▶ _Required work_
Report each line of the records where "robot" occurs.

▶ _Records from a data collection_
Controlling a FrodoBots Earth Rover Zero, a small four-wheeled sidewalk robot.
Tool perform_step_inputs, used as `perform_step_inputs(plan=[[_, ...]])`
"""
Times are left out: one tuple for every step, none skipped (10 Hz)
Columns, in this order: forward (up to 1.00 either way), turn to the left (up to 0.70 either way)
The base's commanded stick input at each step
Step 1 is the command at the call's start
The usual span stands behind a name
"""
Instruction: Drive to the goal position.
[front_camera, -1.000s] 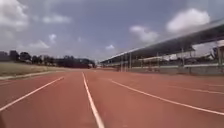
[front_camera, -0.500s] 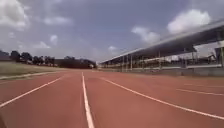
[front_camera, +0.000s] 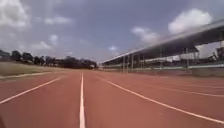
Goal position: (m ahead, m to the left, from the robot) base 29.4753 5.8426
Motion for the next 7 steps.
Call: perform_step_inputs(plan=[[0.70,0.00],[0.70,0.00],[0.70,0.00],[0.70,0.00],[0.70,0.00],[0.70,0.00],[0.70,0.00]])
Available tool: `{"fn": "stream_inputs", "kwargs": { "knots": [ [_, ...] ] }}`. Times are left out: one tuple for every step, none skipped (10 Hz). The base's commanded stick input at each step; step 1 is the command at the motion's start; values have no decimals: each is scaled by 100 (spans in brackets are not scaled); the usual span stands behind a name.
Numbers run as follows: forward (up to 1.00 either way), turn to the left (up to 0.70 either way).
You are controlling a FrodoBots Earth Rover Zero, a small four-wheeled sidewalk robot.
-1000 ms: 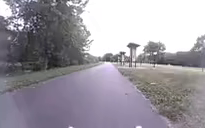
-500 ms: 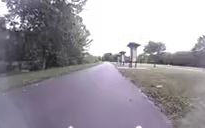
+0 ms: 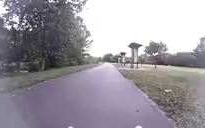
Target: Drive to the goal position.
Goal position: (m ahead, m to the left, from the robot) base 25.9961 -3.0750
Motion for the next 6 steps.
{"fn": "stream_inputs", "kwargs": {
  "knots": [
    [70,1],
    [70,1],
    [70,1],
    [70,1],
    [70,1],
    [70,1]
  ]
}}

▶ _Result_
Controlling a FrodoBots Earth Rover Zero, a small four-wheeled sidewalk robot.
Goal position: (m ahead, m to the left, from the robot) base 29.4753 5.8426
You are controlling a FrodoBots Earth Rover Zero, a small four-wheeled sidewalk robot.
Goal position: (m ahead, m to the left, from the robot) base 25.9961 -3.0750

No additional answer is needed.